Das stationäre Hospiz Lebensweg im Sandkamp in Bad Oldesloe kann bis zu zwölf Gäste beherbergen.  Rohde
Das stationäre Hospiz Lebensweg im Sandkamp in Bad Oldesloe kann bis zu zwölf Gäste beherbergen. Rohde

Patrick Niemeier Bad Oldesloe Das Sterben gehört zum Leben – auch wenn das oft verdrängt wird. Und ein angemessener Ort zum Sterben in Würde kostet – wie alles im Leben – Geld.

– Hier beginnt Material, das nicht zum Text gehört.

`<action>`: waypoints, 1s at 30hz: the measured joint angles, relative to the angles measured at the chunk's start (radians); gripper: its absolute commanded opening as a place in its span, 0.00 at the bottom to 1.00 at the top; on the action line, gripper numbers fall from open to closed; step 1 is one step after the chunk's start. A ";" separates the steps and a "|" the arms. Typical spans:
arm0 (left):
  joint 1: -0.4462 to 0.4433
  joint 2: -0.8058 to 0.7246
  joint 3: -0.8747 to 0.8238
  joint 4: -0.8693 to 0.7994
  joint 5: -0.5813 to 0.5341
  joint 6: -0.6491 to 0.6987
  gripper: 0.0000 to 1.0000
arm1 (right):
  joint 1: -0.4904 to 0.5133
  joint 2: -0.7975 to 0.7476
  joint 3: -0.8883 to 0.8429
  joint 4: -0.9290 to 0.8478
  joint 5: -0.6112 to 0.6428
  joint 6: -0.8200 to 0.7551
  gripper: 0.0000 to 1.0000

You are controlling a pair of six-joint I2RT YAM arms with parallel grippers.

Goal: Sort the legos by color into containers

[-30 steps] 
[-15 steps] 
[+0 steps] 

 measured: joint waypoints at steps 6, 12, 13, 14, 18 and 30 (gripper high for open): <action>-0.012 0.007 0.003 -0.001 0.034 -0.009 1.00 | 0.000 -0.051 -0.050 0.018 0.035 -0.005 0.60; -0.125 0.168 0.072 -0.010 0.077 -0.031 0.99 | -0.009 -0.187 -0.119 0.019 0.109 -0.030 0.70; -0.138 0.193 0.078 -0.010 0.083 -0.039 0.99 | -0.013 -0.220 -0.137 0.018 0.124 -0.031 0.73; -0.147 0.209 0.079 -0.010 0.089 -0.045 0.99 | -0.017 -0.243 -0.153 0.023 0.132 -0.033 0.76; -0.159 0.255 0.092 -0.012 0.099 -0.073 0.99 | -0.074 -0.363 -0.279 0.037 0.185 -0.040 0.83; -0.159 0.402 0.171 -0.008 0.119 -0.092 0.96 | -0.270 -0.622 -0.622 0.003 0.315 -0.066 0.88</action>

In Bad Oldesloe ist mit dem Hospiz „Lebensweg“ aus einer Vision von Sabine Tiedtke gemeinsam mit vielen Mitstreitern ein lebendiger Ort zum Sterben entstanden. 95 Prozent der auflaufenden Kosten übernehmen die Krankenkassen der Gäste. Aber trotzdem bleiben so in diesem Jahr noch rund 200.000 Euro Defizit auf dem Konto des Hospiz. Normalerweise ging man von 120.000 bis 160.000 Euro aus – aber die Corona-Krise machte alles teurer. So musste zum Beispiel Schutzkleidung angeschafft werden. Daher stellte Tiedtke jetzt einen Antrag bei der Stadt Bad Oldesloe auf institutionelle Förderung in Höhe von 20.000 Euro. Die Lokalpolitik war voll des Lobes für das wichtige Projekt und sicherte auch die finanzielle Unterstützung vor, obwohl die Kreisstadtpolitiker sich ansonsten mit institutionellen Förderungen schwer tut. Nur die CDU mochte dem Wunsch nicht entsprechen. Mit Blick auf die angespannte Haushaltslage sei es nicht zu verantworten, weitere Förderungen zuzusagen, so die pragmatische Argumentation, der keine andere Fraktion folgte, so dass die Zusage über 20.000 Euro für das Jahr 2020 erteilt werden kann.